Substance and Causality

Space, time, causality and substance are fundamental categories of knowledge. That is why a thing is defined as a substance existing somewhere in space and at a certain point of time having the power to produce changes in other things. Let us in this section try to understand what we mean by the notions of substance and causality.

Substance or Thing
(1) A substance or thing is that which is permanent in the midst of changes--that which remains essentially the same throughout all the successive changes of state which it undergoes in course of time, and sustains and holds these changes together, gives them a certain continuity, connection, and unity.

(2) A substance, regarded as a permanent entity amidst all changes, implies also the notion that it is a centre of effort, energy, and activity. For its permanence implies a continuous effort of self-assertion and self-preservation, which consists in resisting and overcoming the external forces acting upon it. By substances we mean the permanent principle of identity in the midst of change and difference. Qualities and activities exist in it.

(3) A substance has an essence and manifestations. Qualities are the manifestations of a substance. Without qualities it is a meaningless essence, just as qualities are meaningless without a substance.

(4) Things or substances have powers and capacities. They have powers of acting on other things. For instance, water can moisten the soil, fire can burn combustible things. Capacities are the passive, latent powers.

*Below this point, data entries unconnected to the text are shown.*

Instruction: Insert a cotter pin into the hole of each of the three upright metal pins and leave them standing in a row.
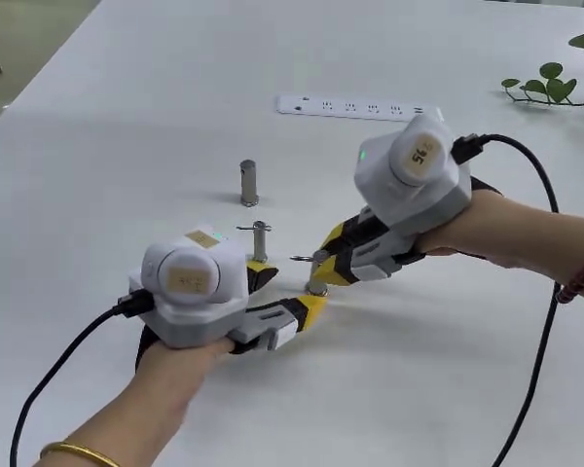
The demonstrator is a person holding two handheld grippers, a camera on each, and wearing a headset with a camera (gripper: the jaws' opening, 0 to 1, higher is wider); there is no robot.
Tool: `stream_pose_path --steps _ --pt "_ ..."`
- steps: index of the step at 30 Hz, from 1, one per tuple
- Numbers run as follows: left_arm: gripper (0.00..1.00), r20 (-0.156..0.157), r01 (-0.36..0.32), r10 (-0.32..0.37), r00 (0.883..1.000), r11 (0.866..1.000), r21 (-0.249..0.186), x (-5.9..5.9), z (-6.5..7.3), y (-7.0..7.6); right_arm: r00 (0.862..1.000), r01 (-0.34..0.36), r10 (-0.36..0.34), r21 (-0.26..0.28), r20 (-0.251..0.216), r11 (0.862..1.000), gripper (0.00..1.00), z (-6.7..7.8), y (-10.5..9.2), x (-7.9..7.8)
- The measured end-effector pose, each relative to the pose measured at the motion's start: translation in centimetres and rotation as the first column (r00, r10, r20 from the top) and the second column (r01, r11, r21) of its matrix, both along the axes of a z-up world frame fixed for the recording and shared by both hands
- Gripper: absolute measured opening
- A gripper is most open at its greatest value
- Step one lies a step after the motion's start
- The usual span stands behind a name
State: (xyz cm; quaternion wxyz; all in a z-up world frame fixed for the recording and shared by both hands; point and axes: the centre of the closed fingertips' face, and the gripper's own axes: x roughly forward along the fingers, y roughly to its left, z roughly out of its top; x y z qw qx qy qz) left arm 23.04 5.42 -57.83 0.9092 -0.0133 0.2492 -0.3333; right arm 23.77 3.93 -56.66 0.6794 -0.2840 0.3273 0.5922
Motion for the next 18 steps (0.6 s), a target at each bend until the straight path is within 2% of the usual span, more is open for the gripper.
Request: stream_pose_path --steps 6,9,18 --pt "0.49 0.008 0.007 -0.007 1.000 1.000 -0.014 -0.2 0.6 0.0 1.000 0.003 -0.003 0.006 0.006 1.000 0.09 -0.3 0.3 0.3" --pt "0.50 0.018 0.013 -0.012 1.000 1.000 -0.003 -0.4 0.6 0.4 1.000 0.003 -0.003 0.009 0.009 1.000 0.09 -0.4 0.3 0.4" --pt "0.54 0.010 0.001 -0.001 1.000 1.000 0.001 -0.6 1.0 1.4 1.000 0.012 -0.012 0.008 0.010 1.000 0.08 -0.2 0.5 -0.1"
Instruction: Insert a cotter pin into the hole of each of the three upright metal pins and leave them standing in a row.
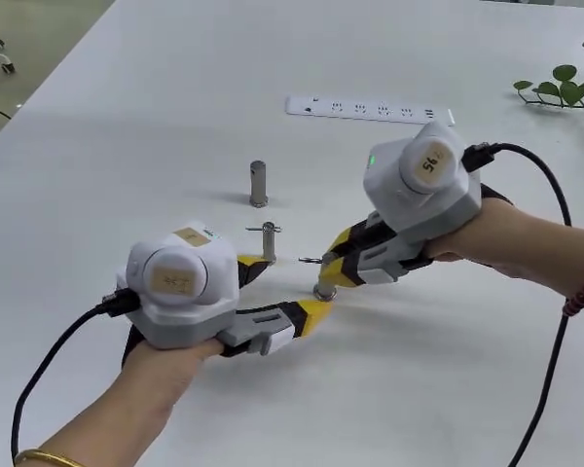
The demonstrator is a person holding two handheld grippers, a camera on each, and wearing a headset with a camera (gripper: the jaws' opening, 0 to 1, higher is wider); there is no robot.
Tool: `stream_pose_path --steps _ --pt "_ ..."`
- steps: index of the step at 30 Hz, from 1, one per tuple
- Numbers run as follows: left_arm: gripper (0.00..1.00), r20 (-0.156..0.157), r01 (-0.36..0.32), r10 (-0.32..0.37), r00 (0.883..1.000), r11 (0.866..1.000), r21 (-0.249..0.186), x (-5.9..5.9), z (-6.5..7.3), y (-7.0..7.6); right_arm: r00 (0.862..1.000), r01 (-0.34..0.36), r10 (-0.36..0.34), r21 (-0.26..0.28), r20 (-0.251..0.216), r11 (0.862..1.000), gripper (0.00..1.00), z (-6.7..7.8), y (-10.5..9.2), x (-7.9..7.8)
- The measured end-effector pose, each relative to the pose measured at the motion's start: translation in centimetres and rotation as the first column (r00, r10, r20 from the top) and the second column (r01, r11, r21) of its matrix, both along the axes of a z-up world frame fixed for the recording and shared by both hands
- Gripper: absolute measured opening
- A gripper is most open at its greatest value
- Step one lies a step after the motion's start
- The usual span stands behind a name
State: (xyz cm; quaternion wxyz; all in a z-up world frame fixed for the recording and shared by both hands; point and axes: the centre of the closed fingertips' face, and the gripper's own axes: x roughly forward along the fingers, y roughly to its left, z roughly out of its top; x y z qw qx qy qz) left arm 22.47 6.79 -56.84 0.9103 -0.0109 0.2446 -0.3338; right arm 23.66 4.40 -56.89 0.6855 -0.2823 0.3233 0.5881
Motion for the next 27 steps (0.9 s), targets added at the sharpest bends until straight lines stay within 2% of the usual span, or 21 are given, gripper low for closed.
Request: stream_pose_path --steps 3,7,18,21,27 --pt "0.58 0.022 -0.011 0.012 1.000 1.000 -0.017 0.0 0.9 0.3 1.000 -0.002 0.002 0.000 0.000 1.000 0.08 0.0 -0.1 -0.1" --pt "0.62 0.024 -0.024 0.025 0.999 0.999 -0.029 -0.1 1.6 1.0 1.000 -0.005 0.005 0.002 -0.005 1.000 0.08 0.1 -0.1 -0.2" --pt "0.75 0.052 -0.050 0.050 0.997 0.999 0.001 -0.1 2.1 2.7 1.000 -0.006 0.006 0.000 -0.010 1.000 0.08 0.2 -0.1 -0.2" --pt "0.79 0.057 -0.048 0.048 0.997 0.999 -0.005 -0.3 2.5 2.9 1.000 -0.017 0.017 -0.009 -0.004 1.000 0.08 0.2 -0.2 -0.1" --pt "0.91 0.085 -0.029 0.028 0.996 1.000 0.004 -0.5 2.9 3.1 1.000 -0.006 0.006 -0.004 -0.008 1.000 0.08 0.4 -0.4 0.4"
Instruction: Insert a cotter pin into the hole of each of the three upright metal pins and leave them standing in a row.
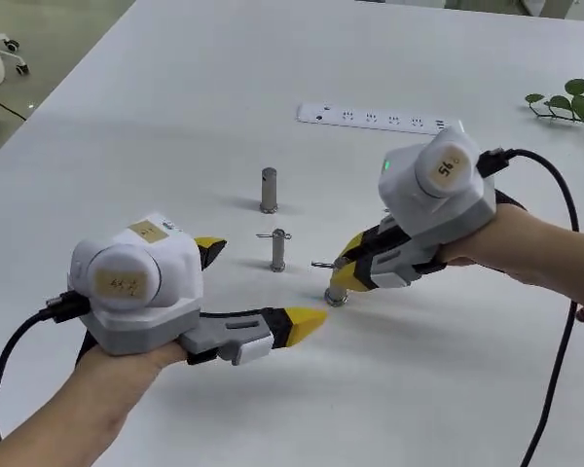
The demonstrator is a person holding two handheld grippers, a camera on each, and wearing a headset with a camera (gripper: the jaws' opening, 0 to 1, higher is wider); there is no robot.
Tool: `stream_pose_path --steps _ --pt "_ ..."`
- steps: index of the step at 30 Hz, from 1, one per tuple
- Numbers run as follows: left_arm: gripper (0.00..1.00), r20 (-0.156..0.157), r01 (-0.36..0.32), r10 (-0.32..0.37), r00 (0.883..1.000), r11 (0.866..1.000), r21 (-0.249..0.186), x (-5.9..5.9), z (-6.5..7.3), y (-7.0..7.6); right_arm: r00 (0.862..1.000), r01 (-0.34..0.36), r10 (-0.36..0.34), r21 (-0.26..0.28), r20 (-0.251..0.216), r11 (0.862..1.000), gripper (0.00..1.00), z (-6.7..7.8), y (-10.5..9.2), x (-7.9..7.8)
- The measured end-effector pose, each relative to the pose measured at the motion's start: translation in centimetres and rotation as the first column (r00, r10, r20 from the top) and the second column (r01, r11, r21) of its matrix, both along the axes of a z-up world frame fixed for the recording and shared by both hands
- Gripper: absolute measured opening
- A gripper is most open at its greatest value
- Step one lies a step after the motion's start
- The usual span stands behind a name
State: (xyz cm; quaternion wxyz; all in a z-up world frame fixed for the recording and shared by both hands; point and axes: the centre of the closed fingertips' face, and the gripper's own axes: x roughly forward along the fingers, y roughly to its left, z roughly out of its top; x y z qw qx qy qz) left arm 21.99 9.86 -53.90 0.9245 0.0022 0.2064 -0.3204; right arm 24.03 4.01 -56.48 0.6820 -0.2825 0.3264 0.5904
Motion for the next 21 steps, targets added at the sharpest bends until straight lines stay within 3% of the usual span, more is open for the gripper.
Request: stream_pose_path --steps 7,21 --pt "0.98 0.017 0.023 -0.024 1.000 1.000 0.016 -0.4 0.2 -0.2 1.000 -0.001 0.001 -0.009 0.000 1.000 0.08 0.2 -0.1 0.6" --pt "0.98 0.011 0.015 -0.015 1.000 1.000 0.017 -0.4 0.0 0.2 1.000 -0.009 0.009 -0.023 0.008 1.000 0.08 0.0 0.0 2.1"
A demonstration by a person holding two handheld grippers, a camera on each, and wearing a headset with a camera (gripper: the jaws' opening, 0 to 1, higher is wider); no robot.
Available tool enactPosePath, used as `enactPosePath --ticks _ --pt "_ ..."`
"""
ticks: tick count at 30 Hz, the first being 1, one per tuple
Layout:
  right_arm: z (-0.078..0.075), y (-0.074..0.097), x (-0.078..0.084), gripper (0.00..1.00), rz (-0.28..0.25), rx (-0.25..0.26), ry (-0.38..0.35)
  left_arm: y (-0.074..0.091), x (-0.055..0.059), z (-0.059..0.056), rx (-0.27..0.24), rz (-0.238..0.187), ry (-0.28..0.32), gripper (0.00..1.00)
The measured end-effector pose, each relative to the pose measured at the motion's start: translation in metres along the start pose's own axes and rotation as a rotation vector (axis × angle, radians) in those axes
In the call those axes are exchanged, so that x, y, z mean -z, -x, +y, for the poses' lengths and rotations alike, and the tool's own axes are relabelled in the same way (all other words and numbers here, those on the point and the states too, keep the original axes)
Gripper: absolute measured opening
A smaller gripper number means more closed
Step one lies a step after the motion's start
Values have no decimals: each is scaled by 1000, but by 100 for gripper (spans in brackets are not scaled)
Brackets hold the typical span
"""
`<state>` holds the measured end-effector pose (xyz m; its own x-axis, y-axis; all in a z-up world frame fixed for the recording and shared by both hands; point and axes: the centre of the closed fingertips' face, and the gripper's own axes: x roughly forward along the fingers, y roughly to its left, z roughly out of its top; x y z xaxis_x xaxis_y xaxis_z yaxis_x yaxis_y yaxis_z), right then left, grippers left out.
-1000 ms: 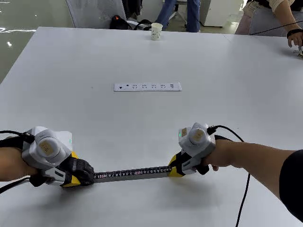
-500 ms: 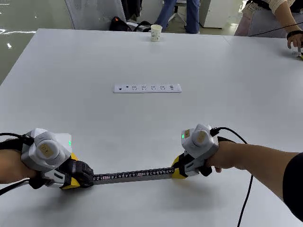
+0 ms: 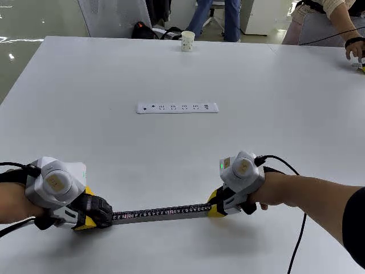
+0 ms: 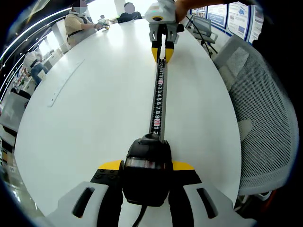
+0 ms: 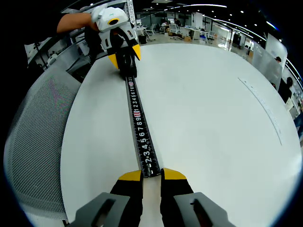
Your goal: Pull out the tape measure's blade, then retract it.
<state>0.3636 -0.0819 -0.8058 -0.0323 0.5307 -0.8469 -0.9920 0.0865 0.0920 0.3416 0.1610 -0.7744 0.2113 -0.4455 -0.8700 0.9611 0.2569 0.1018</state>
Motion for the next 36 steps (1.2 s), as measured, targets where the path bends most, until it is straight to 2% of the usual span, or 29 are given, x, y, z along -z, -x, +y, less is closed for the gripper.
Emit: enactPosePath --ticks 3,8,12,15,28,33,36 --pt "0 0 0 10 0 -2 -3 0 0 -1 -3 -6 6 31" --pt "1 -1 -1 10 25 -4 26 1 -3 0 -3 -39 29 32" --pt "0 -1 -1 11 40 -7 40 1 -1 0 -14 -48 9 33" --pt "0 -1 -1 11 48 -11 46 2 -3 0 -16 -54 27 33" --pt "1 -2 -1 12 65 4 54 0 -3 -2 -1 -20 -7 33" --pt "2 -2 -1 12 80 9 99 0 -1 -2 0 2 -21 33" --pt "2 -3 -1 12 109 12 141 0 -1 -2 -3 8 -24 33"
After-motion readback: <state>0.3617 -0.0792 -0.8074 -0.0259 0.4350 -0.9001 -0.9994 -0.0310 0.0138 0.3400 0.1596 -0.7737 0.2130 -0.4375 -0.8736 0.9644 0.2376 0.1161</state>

Descartes defines substance as what exits in itself and conceived by itself. For him, God is the absolute substance; mind and matter created by God are relative substances.

Causality
Cause and change are related notions. Why does a change happen? It is produced by its cause. Here we shall discuss only the notion of  causality. It shows that a cause produces an effect, and that a particular cause produces a particular effect. Cause, according to popular conception, can be thought of as a power or force which produces the effect. We are familiar with the dilemma, "Which came first, the chicken or the egg?" Here is an effort to understand the cause-effect relationship. From the very beginning, the investigation of the natural world consisted in the search for the relevant causes of a variety of natural phenomena.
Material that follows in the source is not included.